About this exercise: The output should be every line below that includes the word "robot".

Listed entries:

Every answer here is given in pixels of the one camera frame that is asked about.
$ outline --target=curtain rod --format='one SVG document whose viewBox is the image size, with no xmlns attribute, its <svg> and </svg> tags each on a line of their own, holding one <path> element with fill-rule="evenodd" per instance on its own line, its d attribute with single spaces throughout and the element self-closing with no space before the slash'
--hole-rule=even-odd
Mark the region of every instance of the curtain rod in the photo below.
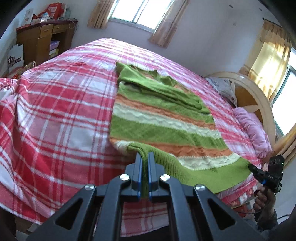
<svg viewBox="0 0 296 241">
<path fill-rule="evenodd" d="M 266 19 L 266 18 L 262 18 L 263 20 L 266 20 L 266 21 L 269 21 L 269 22 L 271 22 L 271 23 L 273 23 L 273 24 L 275 24 L 275 25 L 277 25 L 277 26 L 279 26 L 279 27 L 282 27 L 281 25 L 278 25 L 278 24 L 276 24 L 276 23 L 274 23 L 274 22 L 272 22 L 272 21 L 270 21 L 270 20 L 268 20 L 268 19 Z"/>
</svg>

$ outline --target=beige curtain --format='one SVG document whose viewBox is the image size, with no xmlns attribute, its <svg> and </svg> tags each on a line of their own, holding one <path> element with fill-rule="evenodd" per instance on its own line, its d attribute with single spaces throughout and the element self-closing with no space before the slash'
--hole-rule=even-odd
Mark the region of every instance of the beige curtain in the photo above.
<svg viewBox="0 0 296 241">
<path fill-rule="evenodd" d="M 291 46 L 285 30 L 265 20 L 246 63 L 239 70 L 262 89 L 270 102 L 281 87 Z"/>
<path fill-rule="evenodd" d="M 296 123 L 292 129 L 274 145 L 273 156 L 281 154 L 285 164 L 296 158 Z"/>
<path fill-rule="evenodd" d="M 151 43 L 167 48 L 188 3 L 189 0 L 174 0 L 155 32 L 149 38 Z"/>
<path fill-rule="evenodd" d="M 100 29 L 106 28 L 114 2 L 115 0 L 99 0 L 91 13 L 87 26 Z"/>
</svg>

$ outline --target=wooden headboard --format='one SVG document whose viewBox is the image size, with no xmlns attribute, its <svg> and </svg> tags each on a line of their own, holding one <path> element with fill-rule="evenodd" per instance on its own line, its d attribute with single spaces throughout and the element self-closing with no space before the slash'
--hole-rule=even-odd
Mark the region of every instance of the wooden headboard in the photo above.
<svg viewBox="0 0 296 241">
<path fill-rule="evenodd" d="M 244 107 L 248 112 L 254 112 L 257 115 L 273 147 L 276 139 L 274 116 L 262 90 L 248 77 L 234 72 L 217 72 L 207 77 L 229 78 L 235 83 L 237 106 Z"/>
</svg>

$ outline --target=triangular cutout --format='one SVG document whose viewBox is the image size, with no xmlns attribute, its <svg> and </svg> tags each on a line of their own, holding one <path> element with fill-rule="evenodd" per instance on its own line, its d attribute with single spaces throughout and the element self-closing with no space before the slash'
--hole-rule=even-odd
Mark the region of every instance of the triangular cutout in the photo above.
<svg viewBox="0 0 296 241">
<path fill-rule="evenodd" d="M 213 212 L 219 229 L 224 230 L 235 224 L 235 220 L 229 216 L 213 199 L 208 199 L 208 204 Z"/>
<path fill-rule="evenodd" d="M 78 199 L 71 207 L 69 207 L 58 219 L 56 225 L 70 230 L 74 224 L 78 211 L 81 207 L 83 199 Z"/>
</svg>

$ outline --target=plaid bedsheet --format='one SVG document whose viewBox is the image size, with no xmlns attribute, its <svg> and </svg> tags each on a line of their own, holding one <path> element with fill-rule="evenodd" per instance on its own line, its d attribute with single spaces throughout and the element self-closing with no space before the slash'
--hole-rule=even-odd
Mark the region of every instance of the plaid bedsheet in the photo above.
<svg viewBox="0 0 296 241">
<path fill-rule="evenodd" d="M 117 61 L 157 69 L 199 95 L 228 147 L 261 167 L 230 105 L 200 76 L 158 54 L 114 39 L 71 49 L 25 72 L 0 79 L 0 205 L 42 223 L 86 183 L 101 185 L 132 163 L 108 142 Z M 251 176 L 218 194 L 238 206 L 256 190 Z M 125 204 L 122 236 L 168 225 L 165 204 Z"/>
</svg>

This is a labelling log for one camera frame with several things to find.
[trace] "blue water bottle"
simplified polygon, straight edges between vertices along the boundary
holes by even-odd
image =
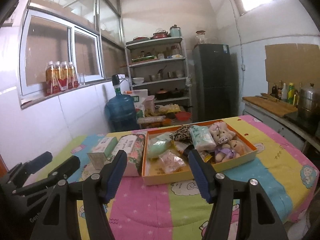
[[[137,124],[136,110],[133,98],[121,94],[118,75],[112,76],[112,85],[116,96],[111,98],[104,107],[104,113],[112,132],[122,132],[140,129]]]

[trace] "metal screw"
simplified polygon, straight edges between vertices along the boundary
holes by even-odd
[[[256,186],[258,185],[258,181],[256,179],[250,179],[250,184]]]
[[[61,180],[58,181],[58,185],[59,186],[63,186],[65,184],[66,184],[66,181],[64,179],[61,179]]]
[[[100,178],[99,173],[95,173],[91,175],[91,179],[99,179],[99,178]]]
[[[217,173],[216,174],[217,179],[224,179],[224,174],[223,173]]]

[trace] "wooden cutting board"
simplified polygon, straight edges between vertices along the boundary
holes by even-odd
[[[297,111],[297,108],[282,101],[273,102],[264,98],[258,97],[243,97],[245,101],[248,101],[256,106],[267,110],[268,112],[275,114],[276,116],[283,117],[285,114]]]

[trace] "shallow open box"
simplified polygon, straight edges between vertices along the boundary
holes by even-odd
[[[210,127],[210,125],[212,125],[215,122],[222,122],[222,120],[199,122],[194,124]],[[188,164],[174,173],[165,174],[161,169],[161,167],[158,165],[157,160],[150,160],[147,158],[148,140],[165,132],[174,132],[179,127],[180,126],[176,126],[176,127],[152,130],[147,132],[144,153],[143,153],[143,163],[142,163],[142,178],[145,185],[159,185],[159,184],[173,183],[173,182],[193,179],[193,175]],[[241,134],[239,134],[230,125],[227,124],[227,127],[231,131],[234,131],[236,133],[236,137],[235,137],[236,140],[242,141],[245,144],[247,153],[236,159],[231,159],[223,163],[212,164],[212,166],[217,172],[225,171],[225,170],[234,168],[236,166],[239,166],[241,164],[247,163],[248,161],[252,161],[255,158],[258,151],[253,144],[251,144],[246,138],[244,138]]]

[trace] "refrigerator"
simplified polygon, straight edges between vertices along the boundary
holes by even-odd
[[[229,46],[198,44],[193,49],[198,121],[236,115],[237,67],[231,64]]]

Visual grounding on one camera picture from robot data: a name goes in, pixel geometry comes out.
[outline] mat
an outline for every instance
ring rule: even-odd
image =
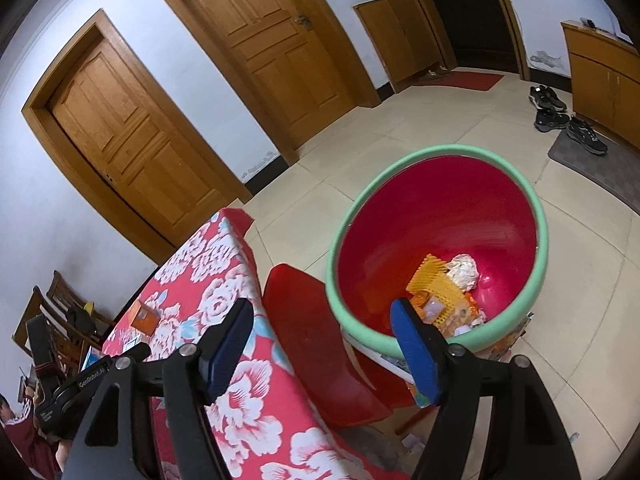
[[[498,81],[502,79],[499,74],[485,74],[482,72],[451,72],[442,79],[418,79],[414,86],[455,86],[457,88],[467,88],[469,90],[480,90],[486,92],[490,90]]]
[[[597,156],[561,132],[549,158],[595,182],[640,214],[640,157],[626,146],[601,138],[609,150]]]

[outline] door handle
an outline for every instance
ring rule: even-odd
[[[305,27],[306,30],[312,30],[314,28],[309,17],[303,12],[300,12],[300,14],[297,15],[293,21],[296,22],[298,25]]]

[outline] red tablecloth
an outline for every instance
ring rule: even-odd
[[[206,408],[231,474],[252,480],[405,480],[405,474],[380,471],[347,450],[308,400],[262,307],[254,255],[243,238],[251,223],[242,210],[220,210],[146,285],[140,300],[161,313],[149,341],[150,359],[197,341],[208,326],[222,322],[238,297],[248,298],[254,330],[228,390]],[[126,319],[104,344],[106,354],[122,353],[136,335]],[[153,407],[165,478],[178,480],[164,402],[156,399]]]

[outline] orange box
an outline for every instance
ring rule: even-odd
[[[129,324],[136,330],[151,337],[160,323],[160,316],[140,300],[136,300],[127,312]]]

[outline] red doormat
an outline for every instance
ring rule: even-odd
[[[457,88],[467,88],[469,90],[490,90],[498,81],[502,79],[499,74],[485,74],[482,72],[451,72],[442,79],[420,80],[414,86],[455,86]]]

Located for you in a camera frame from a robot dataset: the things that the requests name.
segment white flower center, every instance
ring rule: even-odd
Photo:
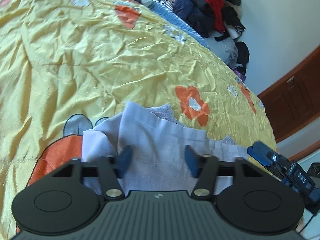
[[[189,98],[189,106],[198,112],[201,110],[201,106],[197,103],[197,101],[194,98]]]

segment black circular joint cover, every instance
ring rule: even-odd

Reply to the exercise:
Visual grounding on one camera picture from robot data: a name goes in, pixel geometry comes out.
Located for you in a camera frame from a robot dataset: the things that the requests name.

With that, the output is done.